It is another object of this invention to minimize or eliminate the recycle of lift gas through the gas concentration section of an FCC unit.
It is a further object of this invention to provide a direct source of lift gas from the reactor-regeneration section of an FCC unit.
This invention is a process that uses an FCC stripping zone to provide vapors that are suitable as lift gas for a riser reaction zone and to allow the low temperature operation of a regeneration zone. An appropriate off gas stream that can serve as a lift gas stream is made available by selecting a particular arrangement of catalyst stripping facilities. A preliminary or first stage of stripping that typically takes place in an FCC reactor will allow the reactor vessel to isolate a majority of the hydrocarbon products from a reactor disengagement vessel. Such a reaction zone can be used in combination with a subsequent and isolated stage of stripping and the stripping stream and stripped vapors from the subsequent stage can be used as a lift gas stream. These stripping gases make excellent lift gas sources since they already contain a high concentration of steam--the typical lift gas is approximately half steam. The hydrocarbon make-up of the stripped gases also facilitates their use as a lift gas source since long exposure to the catalyst at high temperatures has cracked essentially all of the hydrocarbon components to light gases. The subsequent stage of stripping operates at a higher pressure than the pressure in the lift gas zone so that the stripping gas will not require any compression to be used as lift gas. Recovery of the relatively high pressure stream of light stripping gas provides an elegant method of supplying lift gas. The amount of steam and light gas material entering the main column and gas concentration section of the FCC unit is directly reduced by the amount of such vapors that are used as lift gas. Thus, this invention provides an overall reduction in the size and operating costs of the gas concentration section for an FCC unit.
Aside from having benefits for the supply of lift gas, the subsequent stage of stripping can advantageously be used in combination with a low temperature regeneration operation. The additional stage of stripping when operated at a relatively high temperature provides a stripped catalyst stream that has essentially all low molecular weight combustible material removed therefrom. Therefore, the amount of fuel entering the regeneration zone in the form of hydrogen and relatively light hydrocarbons is essentially eliminated so that the total heat value of the stripped catalyst entering the regeneration zone is at least 40 percent less than the heat value of catalyst that normally enters the regeneration zone from less complete stripping operations. With the lower heat value of the catalyst, a single-stage regeneration zone can provide regenerated catalyst having a nearly complete removal of coke at a temperature below 1350° F. The relatively low regenerator temperature prevents catalyst deactivation which in turn allows the use of additional stages of stripping on the catalyst that leaves the regeneration zone.

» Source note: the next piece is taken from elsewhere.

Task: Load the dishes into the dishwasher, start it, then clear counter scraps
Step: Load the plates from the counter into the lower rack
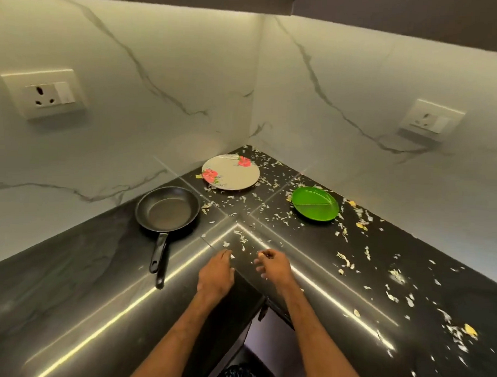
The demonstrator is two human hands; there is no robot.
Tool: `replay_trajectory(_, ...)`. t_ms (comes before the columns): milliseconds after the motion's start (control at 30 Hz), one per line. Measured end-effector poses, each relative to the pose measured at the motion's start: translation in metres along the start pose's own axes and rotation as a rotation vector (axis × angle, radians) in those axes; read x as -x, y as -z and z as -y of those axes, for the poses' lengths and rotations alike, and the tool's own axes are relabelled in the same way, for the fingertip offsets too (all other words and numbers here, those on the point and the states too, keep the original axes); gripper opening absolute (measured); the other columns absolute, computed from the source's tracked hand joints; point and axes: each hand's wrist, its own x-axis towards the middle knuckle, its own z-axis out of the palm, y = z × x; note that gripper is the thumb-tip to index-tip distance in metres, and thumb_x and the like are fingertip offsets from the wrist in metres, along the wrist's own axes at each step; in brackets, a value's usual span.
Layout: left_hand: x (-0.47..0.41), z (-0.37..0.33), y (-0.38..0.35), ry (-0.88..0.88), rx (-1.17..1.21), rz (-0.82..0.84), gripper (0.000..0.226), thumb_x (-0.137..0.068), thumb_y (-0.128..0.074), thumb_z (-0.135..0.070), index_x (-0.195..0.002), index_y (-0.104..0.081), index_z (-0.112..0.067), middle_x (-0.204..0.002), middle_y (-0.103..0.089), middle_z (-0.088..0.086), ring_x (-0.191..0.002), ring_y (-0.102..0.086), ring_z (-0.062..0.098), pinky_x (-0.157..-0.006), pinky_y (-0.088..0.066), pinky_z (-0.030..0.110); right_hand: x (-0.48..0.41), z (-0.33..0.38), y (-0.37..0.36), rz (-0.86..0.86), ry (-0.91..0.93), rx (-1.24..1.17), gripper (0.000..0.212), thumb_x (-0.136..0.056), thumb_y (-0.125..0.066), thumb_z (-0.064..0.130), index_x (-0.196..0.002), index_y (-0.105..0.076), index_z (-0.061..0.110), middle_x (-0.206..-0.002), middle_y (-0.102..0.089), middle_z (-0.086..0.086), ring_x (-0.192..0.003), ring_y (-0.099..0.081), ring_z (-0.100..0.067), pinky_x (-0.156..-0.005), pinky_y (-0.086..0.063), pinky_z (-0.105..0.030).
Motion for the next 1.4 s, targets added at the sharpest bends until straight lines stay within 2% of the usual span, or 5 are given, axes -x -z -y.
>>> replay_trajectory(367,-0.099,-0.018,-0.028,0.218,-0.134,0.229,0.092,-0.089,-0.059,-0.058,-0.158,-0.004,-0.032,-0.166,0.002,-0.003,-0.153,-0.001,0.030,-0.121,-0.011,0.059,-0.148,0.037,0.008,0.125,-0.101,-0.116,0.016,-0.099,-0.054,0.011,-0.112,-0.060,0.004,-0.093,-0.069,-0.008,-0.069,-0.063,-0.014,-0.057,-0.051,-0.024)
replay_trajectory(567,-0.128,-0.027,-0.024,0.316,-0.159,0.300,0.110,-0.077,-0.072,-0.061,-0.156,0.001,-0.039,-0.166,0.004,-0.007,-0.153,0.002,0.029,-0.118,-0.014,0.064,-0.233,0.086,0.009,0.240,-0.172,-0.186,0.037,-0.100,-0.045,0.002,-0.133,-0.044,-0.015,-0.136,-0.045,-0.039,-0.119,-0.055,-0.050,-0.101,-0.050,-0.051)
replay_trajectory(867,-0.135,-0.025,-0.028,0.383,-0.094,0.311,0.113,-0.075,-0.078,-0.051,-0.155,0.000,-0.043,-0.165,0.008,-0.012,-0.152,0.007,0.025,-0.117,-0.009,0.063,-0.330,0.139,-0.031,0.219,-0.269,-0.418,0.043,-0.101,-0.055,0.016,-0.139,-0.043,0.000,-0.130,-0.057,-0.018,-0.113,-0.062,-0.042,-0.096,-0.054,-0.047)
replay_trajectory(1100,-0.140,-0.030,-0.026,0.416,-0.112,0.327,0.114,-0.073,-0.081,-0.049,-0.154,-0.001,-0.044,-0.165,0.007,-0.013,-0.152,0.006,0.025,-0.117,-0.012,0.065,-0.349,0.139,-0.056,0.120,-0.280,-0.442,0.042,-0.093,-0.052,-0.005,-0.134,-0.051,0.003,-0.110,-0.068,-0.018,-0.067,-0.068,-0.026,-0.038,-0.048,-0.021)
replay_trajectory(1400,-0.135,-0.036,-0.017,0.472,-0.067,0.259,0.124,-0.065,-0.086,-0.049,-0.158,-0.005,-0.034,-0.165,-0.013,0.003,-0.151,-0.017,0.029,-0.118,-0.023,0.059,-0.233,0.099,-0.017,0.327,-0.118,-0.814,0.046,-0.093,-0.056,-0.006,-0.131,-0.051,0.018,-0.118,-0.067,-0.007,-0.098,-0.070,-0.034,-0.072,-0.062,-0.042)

Stripping of the catalyst that is withdrawn from the regeneration zone keeps non-condensable gases that interfere with the operation of the wet gas compressor out of the stripping zone and the reactor riser when the regenerated catalyst is transferred thereto.
Accordingly in one embodiment, this invention is a process for the fluidized catalytic cracking of hydrocarbons. In this process hot regenerated catalyst particles are contacted with lift gas in an FCC feed in an upstream end of a riser conversion zone at hydrocarbon conversion conditions that include a first pressure. An effluent mixture of hydrocarbon vapors, steam and spent catalyst particles is passed from a downstream end of the riser conversion zone to a fluid solid separator. The spent catalyst particles are separated from hydrocarbon vapors and contacted with a stripping fluid in a stripping zone to remove additional hydrocarbon compounds from the spent catalyst particles. The separated hydrocarbon vapors and stripping fluid are withdrawn from the process. The separated catalyst particles are passed to a second stripping zone. The catalyst particles are contacted in the second stripping zone with a stripping fluid to displace adsorbed material comprising hydrocarbons from the surface of the catalyst particles to provide stripped catalyst particles. A gaseous mixture of the sorbed material and stripping fluid is collected from the second stripping zone. The second stripping zone operates at a pressure that is greater than the pressure in the upstream portion of the riser. Stripped catalyst particles are passed to a regeneration zone and contacted with a regeneration gas to remove carbonaceous deposits from the surface of the catalyst particles and to generate hot regenerated catalyst particles. At least a portion of the hot regenerated catalyst particles are passed to the riser and at least a portion of the gaseous mixture is passed to the riser to supply lift gas thereto.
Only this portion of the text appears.